Instructions to follow: Restate all the data exactly, so that each line is the same as before.

Provided material:
· · ·
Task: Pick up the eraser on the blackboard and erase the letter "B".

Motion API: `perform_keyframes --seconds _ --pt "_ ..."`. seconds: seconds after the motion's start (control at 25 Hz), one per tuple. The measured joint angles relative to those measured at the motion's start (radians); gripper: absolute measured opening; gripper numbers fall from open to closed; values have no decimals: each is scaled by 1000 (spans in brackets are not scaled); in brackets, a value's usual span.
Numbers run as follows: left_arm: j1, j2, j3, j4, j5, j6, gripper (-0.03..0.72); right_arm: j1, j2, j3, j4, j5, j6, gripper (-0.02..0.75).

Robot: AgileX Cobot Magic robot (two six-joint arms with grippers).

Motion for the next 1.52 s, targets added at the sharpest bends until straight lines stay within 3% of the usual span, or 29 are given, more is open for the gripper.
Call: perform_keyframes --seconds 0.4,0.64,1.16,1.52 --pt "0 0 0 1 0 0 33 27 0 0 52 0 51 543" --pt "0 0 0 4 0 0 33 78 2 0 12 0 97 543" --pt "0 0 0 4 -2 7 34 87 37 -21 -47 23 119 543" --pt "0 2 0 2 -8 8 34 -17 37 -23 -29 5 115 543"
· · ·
Solution:
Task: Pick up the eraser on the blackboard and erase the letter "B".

Motion API: `perform_keyframes --seconds _ --pt "_ ..."`. seconds: seconds after the motion's start (control at 25 Hz), one per tuple. The measured joint angles relative to those measured at the motion's start (radians); gripper: absolute measured opening; gripper numbers fall from open to closed; values have no decimals: each is scaled by 1000 (spans in brackets are not scaled); in brackets, a value's usual span.
Numbers run as follows: left_arm: j1, j2, j3, j4, j5, j6, gripper (-0.03..0.72); right_arm: j1, j2, j3, j4, j5, j6, gripper (-0.02..0.75).

Robot: AgileX Cobot Magic robot (two six-joint arms with grippers).

Motion for the next 1.52 s, targets added at the sharpest bends until straight lines stay within 3% of the usual span, or 29 are given, more is open for the gripper.
Call: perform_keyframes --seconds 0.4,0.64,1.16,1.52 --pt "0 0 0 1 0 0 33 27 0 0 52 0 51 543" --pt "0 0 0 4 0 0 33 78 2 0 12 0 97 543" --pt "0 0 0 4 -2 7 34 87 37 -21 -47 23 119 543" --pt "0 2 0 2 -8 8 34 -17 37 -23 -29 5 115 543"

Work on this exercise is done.